⟨

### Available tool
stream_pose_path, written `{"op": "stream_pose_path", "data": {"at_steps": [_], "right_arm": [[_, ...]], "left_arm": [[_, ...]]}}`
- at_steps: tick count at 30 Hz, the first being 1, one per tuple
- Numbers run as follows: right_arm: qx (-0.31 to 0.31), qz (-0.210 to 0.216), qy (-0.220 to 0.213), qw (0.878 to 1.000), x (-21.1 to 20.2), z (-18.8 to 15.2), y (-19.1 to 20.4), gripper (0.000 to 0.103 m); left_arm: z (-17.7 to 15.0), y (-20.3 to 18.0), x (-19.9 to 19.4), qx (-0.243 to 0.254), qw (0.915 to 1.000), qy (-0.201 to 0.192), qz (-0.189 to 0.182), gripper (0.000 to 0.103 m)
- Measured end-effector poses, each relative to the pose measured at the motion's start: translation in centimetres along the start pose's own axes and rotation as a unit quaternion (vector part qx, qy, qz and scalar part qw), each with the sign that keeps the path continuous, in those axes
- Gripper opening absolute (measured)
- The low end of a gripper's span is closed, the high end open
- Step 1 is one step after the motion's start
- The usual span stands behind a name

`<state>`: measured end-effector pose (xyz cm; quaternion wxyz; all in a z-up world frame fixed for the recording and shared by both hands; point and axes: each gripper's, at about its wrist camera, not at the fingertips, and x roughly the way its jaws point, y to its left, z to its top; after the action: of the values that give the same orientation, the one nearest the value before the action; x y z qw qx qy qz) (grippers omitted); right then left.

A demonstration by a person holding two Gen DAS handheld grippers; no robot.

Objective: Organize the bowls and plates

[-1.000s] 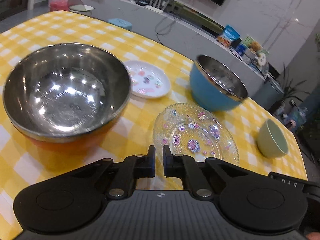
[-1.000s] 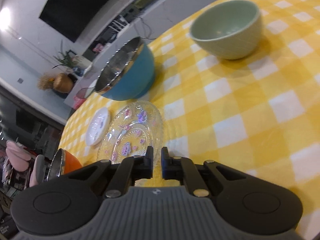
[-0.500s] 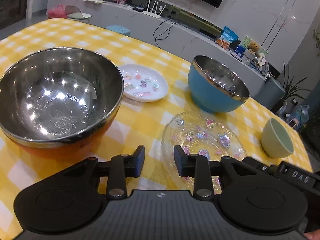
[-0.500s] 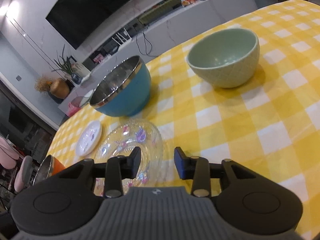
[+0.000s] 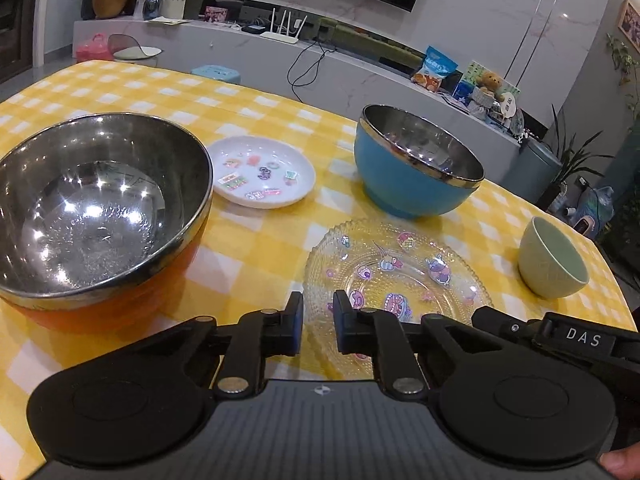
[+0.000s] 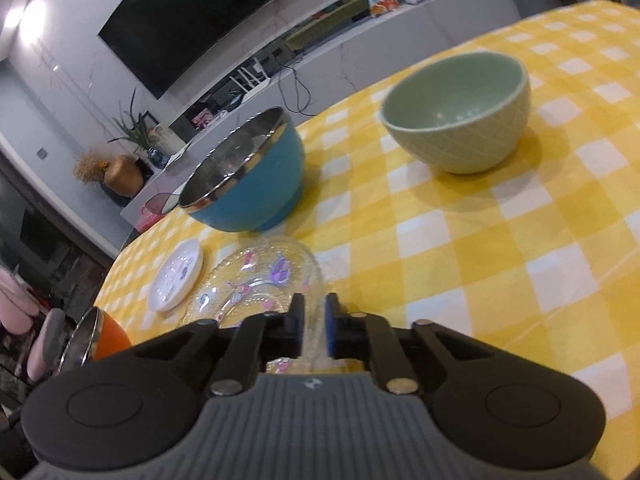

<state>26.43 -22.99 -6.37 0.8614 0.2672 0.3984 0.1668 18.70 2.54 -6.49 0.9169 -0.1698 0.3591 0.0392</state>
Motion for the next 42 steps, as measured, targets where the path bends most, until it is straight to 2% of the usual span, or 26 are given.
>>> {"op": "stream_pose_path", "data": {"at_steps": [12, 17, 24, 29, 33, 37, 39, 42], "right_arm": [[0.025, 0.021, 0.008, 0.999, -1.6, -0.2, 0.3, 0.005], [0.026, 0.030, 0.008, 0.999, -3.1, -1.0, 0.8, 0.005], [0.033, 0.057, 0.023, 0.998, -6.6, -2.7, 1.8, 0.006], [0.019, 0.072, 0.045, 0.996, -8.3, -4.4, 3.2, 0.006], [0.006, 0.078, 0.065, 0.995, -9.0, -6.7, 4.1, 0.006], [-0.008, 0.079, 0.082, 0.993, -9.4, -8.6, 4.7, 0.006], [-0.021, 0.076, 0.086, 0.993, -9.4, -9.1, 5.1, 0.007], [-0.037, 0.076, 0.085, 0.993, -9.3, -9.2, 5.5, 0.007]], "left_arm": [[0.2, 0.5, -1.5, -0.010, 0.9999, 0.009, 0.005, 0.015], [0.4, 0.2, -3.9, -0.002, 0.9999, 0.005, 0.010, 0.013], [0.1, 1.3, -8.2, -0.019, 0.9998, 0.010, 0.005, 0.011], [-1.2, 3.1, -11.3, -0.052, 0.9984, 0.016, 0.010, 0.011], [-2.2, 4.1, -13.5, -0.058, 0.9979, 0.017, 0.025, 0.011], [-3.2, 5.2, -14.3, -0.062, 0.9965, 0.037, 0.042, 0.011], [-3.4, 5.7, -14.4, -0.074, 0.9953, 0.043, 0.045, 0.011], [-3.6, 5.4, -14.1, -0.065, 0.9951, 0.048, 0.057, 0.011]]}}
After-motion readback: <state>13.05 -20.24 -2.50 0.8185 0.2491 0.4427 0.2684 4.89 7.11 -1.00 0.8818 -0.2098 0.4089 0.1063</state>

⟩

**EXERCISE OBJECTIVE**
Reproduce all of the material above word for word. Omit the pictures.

**ANSWER SECTION**
### Available tool
stream_pose_path, written `{"op": "stream_pose_path", "data": {"at_steps": [_], "right_arm": [[_, ...]], "left_arm": [[_, ...]]}}`
- at_steps: tick count at 30 Hz, the first being 1, one per tuple
- Numbers run as follows: right_arm: qx (-0.31 to 0.31), qz (-0.210 to 0.216), qy (-0.220 to 0.213), qw (0.878 to 1.000), x (-21.1 to 20.2), z (-18.8 to 15.2), y (-19.1 to 20.4), gripper (0.000 to 0.103 m); left_arm: z (-17.7 to 15.0), y (-20.3 to 18.0), x (-19.9 to 19.4), qx (-0.243 to 0.254), qw (0.915 to 1.000), qy (-0.201 to 0.192), qz (-0.189 to 0.182), gripper (0.000 to 0.103 m)
- Measured end-effector poses, each relative to the pose measured at the motion's start: translation in centimetres along the start pose's own axes and rotation as a unit quaternion (vector part qx, qy, qz and scalar part qw), each with the sign that keeps the path continuous, in those axes
- Gripper opening absolute (measured)
- The low end of a gripper's span is closed, the high end open
- Step 1 is one step after the motion's start
- The usual span stands behind a name

`<state>`: measured end-effector pose (xyz cm; quaternion wxyz; all in a z-up world frame fixed for the recording and shared by both hands; point and axes: each gripper's, at about its wrist camera, not at the fingertips, and x roughly the way its jaws point, y to its left, z to its top; after the action: of the values that give the same orientation, the one nearest the value before the action; x y z qw qx qy qz) (grippers omitted); right then left.

A demonstration by a person holding two Gen DAS handheld grippers; no robot.

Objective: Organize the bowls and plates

[-1.000s] 
[-1.000s] 
[-0.500s] 
[-0.500s] 
[+0.000s] 
[+0.000s] 

<state>26.43 -22.99 -6.37 0.8614 0.2672 0.3984 0.1668 18.70 2.54 -6.49 0.9169 -0.1698 0.3591 0.0392</state>
Motion for the next 42 steps, as measured, targets where the path bends most, until it is straight to 2% of the usual span, or 26 are given.
>>> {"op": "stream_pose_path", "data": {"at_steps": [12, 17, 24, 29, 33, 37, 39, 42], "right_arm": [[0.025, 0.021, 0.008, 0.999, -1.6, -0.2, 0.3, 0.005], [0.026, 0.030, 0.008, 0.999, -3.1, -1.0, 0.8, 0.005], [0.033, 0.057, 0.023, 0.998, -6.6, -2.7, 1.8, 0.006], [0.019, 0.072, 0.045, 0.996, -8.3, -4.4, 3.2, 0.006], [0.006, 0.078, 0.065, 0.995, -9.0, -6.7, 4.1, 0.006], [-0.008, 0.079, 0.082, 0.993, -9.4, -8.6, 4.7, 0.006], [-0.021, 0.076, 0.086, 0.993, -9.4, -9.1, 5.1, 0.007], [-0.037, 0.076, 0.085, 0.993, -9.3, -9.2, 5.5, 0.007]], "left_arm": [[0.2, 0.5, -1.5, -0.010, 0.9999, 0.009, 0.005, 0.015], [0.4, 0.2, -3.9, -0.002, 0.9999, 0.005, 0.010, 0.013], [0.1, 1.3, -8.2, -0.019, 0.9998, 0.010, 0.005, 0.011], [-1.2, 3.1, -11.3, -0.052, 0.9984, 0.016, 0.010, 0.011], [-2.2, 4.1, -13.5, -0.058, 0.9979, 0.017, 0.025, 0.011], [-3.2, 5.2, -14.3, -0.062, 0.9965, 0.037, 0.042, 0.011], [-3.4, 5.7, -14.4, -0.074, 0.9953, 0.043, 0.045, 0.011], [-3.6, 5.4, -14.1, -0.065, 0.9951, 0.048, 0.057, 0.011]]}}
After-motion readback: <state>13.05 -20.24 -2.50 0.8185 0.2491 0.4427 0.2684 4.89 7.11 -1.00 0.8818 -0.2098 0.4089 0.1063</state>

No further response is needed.